Task
Nothing but the lines below from the one with "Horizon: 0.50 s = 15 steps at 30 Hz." through the one with "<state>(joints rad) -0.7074" should be output, each exactly as given, and no pictures.

Dataset items
-------------------------

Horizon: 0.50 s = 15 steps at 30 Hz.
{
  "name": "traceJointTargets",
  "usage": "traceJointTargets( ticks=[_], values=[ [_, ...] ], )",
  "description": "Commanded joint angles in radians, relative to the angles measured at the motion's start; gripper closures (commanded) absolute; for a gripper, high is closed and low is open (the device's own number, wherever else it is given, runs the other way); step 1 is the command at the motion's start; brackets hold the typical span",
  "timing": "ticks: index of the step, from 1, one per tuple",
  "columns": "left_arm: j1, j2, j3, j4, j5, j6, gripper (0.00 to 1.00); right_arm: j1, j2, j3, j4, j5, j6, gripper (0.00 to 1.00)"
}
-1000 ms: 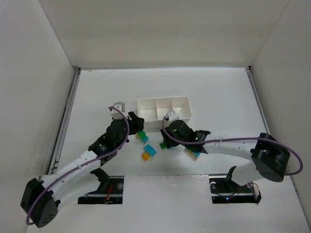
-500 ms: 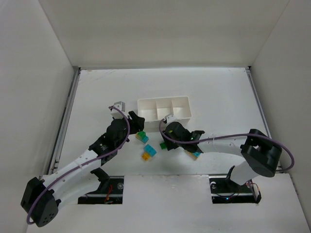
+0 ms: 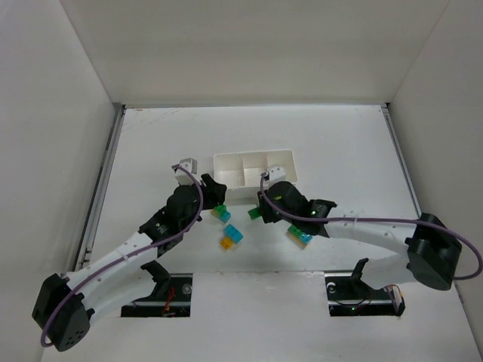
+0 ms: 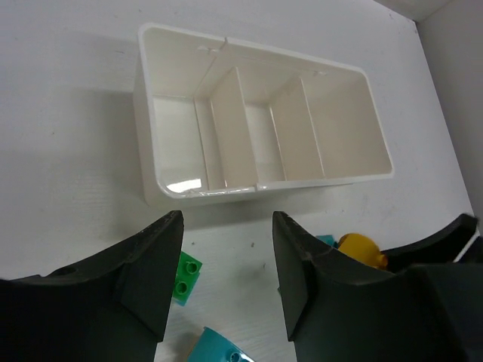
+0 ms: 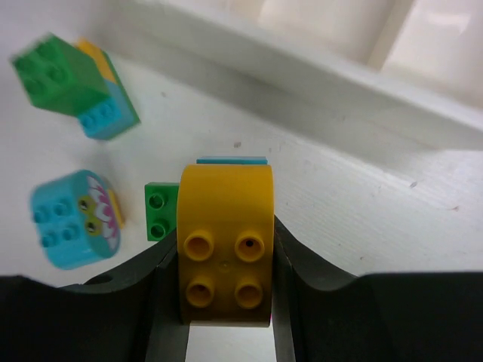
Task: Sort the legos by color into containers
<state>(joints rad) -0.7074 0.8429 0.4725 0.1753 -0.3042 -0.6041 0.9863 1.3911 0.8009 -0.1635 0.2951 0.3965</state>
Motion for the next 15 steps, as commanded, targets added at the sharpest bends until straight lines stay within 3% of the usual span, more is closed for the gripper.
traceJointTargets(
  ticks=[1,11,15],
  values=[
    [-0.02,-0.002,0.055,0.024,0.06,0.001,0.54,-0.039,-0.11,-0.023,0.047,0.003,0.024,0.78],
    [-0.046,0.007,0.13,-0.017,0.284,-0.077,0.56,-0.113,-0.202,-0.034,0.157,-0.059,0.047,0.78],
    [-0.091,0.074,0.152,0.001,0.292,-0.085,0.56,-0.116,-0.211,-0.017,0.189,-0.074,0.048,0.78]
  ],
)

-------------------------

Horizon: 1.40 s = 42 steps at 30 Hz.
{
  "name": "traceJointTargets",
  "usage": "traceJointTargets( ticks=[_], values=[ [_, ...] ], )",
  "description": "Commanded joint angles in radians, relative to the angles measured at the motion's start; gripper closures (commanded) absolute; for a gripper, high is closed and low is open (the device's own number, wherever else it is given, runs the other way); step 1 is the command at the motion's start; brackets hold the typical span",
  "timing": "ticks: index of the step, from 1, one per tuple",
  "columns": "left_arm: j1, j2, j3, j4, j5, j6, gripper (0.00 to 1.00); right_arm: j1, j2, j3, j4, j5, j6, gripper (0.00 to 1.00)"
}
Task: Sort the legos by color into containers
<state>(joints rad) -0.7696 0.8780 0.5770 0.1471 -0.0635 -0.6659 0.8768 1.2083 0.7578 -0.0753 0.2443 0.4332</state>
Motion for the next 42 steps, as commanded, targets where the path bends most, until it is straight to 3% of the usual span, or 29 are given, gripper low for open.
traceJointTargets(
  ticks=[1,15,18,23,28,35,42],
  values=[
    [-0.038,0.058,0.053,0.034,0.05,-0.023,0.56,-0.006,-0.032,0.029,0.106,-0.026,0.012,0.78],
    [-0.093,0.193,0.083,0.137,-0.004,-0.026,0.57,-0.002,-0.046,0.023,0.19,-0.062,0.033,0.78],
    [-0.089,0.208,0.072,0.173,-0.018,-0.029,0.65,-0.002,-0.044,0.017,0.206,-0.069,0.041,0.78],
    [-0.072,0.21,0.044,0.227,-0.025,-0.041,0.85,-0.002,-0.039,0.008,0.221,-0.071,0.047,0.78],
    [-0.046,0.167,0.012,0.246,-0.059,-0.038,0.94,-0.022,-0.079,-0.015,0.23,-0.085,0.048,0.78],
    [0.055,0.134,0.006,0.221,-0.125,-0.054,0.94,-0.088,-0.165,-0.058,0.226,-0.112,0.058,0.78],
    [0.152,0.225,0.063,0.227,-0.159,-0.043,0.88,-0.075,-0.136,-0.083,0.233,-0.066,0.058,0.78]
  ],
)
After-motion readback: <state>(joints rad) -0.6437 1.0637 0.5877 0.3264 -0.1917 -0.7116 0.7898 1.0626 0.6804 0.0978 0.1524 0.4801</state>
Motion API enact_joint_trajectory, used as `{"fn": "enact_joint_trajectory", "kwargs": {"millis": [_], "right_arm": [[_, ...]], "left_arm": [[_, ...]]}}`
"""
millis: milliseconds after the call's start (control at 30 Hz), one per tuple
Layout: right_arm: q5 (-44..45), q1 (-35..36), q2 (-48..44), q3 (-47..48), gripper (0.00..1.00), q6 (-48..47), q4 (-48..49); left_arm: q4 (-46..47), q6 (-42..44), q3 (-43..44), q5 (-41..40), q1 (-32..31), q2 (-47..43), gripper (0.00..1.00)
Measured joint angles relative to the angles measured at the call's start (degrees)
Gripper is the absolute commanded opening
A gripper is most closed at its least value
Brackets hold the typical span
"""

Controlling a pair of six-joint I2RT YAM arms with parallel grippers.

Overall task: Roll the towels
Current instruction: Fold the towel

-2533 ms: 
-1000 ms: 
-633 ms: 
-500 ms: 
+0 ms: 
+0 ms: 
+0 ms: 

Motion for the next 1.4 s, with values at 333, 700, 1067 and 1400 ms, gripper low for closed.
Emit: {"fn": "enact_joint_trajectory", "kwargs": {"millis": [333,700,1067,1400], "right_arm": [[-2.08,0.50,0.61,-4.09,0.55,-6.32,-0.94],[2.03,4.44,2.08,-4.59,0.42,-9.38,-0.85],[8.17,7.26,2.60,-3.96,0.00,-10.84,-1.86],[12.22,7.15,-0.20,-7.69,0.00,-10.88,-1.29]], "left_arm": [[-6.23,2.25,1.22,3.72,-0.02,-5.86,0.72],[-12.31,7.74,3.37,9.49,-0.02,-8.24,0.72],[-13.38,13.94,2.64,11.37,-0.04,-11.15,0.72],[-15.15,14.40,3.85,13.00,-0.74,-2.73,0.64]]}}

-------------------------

Exercise response
Horizon: 0.50 s = 15 steps at 30 Hz.
{
  "name": "traceJointTargets",
  "usage": "traceJointTargets( ticks=[_], values=[ [_, ...] ], )",
  "description": "Commanded joint angles in radians, relative to the angles measured at the motion's start; gripper closures (commanded) absolute; for a gripper, high is closed and low is open (the device's own number, wherever else it is given, runs the other way); step 1 is the command at the motion's start; brackets hold the typical span",
  "timing": "ticks: index of the step, from 1, one per tuple",
  "columns": "left_arm: j1, j2, j3, j4, j5, j6, gripper (0.00 to 1.00); right_arm: j1, j2, j3, j4, j5, j6, gripper (0.00 to 1.00)"
}
-1000 ms: 
-500 ms: 
+0 ms: 
+0 ms: 
+0 ms: 
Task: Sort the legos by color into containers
<state>(joints rad) -0.7074 0.8429 0.4725 0.1753 -0.3042 -0.6041 0.9863 1.3911 0.8009 -0.1635 0.2951 0.3965</state>

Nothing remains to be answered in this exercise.